All of them were drawn into the toughest group, the “Group of Death,” in soccer parlance.
Each team faced a slate of talented opponents for their first three matches, even as half a dozen participants remain to be determined and the expanded field means that some lower-quality teams will enter the tournament.
And all of them need to avoid underestimating any opponent and be ready for whatever comes during the tournament, which will be played from June 11 to July 19 in the United States, Canada, and Mexico, for the biggest World Cup ever, the first with 48 countries participating (the last time there were 32).
“We need to respect all opponents. It’s always going to be tough,” said the United States coach, Mauricio Pochettino, whose team is in Group D and opens against Paraguay on June 12, then will also face Australia and a playoff winner yet to be determined.
“My message to the players is: We need to compete better than Paraguay; that will be difficult. Australia is going to be tough,” Pochettino said. “And the team that will join us will be tough.”
Hmmm. Do you sense a theme?
There is a version of what is often referred to as the “coach’s speech” in nearly every situation and in almost every sport. Just listen to what the men in charge of NFL teams say day after day during the professional football season.
It’s the classic playbook: praising the opponents. Don’t let your players become complacent. Don’t let your fans, or the people who hire you and could fire you, think success is guaranteed.
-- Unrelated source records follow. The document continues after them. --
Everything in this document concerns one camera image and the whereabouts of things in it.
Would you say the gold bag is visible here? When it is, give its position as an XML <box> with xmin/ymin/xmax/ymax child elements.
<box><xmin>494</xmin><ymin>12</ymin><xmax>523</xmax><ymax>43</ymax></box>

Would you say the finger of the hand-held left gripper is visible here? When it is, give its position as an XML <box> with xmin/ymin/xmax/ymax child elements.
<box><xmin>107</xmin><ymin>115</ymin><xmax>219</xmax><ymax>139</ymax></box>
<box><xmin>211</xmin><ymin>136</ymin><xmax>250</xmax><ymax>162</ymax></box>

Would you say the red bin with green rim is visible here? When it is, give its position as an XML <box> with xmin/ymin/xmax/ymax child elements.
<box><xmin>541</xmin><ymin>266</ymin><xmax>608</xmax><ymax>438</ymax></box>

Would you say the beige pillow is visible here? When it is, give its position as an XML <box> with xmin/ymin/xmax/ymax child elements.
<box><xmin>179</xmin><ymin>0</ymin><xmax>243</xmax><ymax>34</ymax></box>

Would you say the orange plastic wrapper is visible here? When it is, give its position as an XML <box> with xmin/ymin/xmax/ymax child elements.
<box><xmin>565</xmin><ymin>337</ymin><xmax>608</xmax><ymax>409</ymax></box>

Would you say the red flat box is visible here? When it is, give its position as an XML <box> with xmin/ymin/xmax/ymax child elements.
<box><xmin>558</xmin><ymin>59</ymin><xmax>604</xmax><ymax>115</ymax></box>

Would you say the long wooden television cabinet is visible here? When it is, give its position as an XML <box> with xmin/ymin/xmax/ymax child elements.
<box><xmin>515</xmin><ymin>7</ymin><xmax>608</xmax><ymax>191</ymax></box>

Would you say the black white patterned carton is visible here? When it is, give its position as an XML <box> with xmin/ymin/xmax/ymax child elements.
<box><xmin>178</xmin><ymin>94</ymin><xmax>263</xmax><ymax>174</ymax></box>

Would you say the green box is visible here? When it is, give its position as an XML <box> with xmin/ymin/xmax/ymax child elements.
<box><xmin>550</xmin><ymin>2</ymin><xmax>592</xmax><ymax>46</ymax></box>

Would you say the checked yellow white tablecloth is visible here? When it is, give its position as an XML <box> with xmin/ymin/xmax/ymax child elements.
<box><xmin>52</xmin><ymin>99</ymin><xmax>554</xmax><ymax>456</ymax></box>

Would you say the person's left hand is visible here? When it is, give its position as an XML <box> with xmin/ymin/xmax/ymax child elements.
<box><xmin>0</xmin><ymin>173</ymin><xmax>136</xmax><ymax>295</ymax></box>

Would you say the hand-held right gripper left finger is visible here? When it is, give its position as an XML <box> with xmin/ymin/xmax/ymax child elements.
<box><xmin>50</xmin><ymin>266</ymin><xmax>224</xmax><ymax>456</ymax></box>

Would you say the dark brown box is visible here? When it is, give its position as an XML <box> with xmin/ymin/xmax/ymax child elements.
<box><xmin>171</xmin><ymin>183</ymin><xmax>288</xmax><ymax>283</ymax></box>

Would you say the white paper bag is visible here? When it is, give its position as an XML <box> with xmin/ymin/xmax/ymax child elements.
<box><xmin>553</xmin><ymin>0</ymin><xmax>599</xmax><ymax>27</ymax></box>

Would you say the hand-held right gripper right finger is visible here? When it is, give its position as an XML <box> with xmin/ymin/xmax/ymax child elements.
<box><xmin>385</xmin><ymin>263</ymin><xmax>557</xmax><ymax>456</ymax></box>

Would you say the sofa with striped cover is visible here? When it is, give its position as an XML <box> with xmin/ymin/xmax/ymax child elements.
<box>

Didier Deschamps, a member of the 1998 French champions and the coach of the 2018 world champions and 2022 runners-up to Argentina, sounded as concerned as anyone.
It didn’t matter that France was considered one of the favorites, not only to advance from the group stage but also to appear in the final again.
“We know this is a very difficult group,” Deschamps said on Friday. “We cannot rest.”
His team was placed in Group I alongside Senegal, Norway, and a playoff winner (those will not be decided until March).
A little later, Norway coach Ståle Solbakken, for his part, praised France as “perhaps the strongest in Europe,” and in the next phrase, as if fearing someone from another nation might take offense, noted: “But there are two other teams in the group.”
One of which won’t even be known for another three months.
Luis de la Fuente, who led Spain to Euro 2024, finds his team among the World Cup favorites, but insisted there is parity in the sport today.
Spain’s Group H includes Uruguay, Saudi Arabia, and Cape Verde.
“People think there are easy groups, but the level is very similar,” the coach said. “This will be a historic World Cup because there is an exceptional overall level. These games force you to play at your best.”
Players are also prone to this kind of talk.
U.S. midfielder Tyler Adams, speaking to reporters on a video call Friday, put it plainly: “There are no easy games in the World Cup.”
And he noted that during the last World Cup, when the United States was eliminated in the Round of 16, its two toughest games were “against two of the lesser opponents.”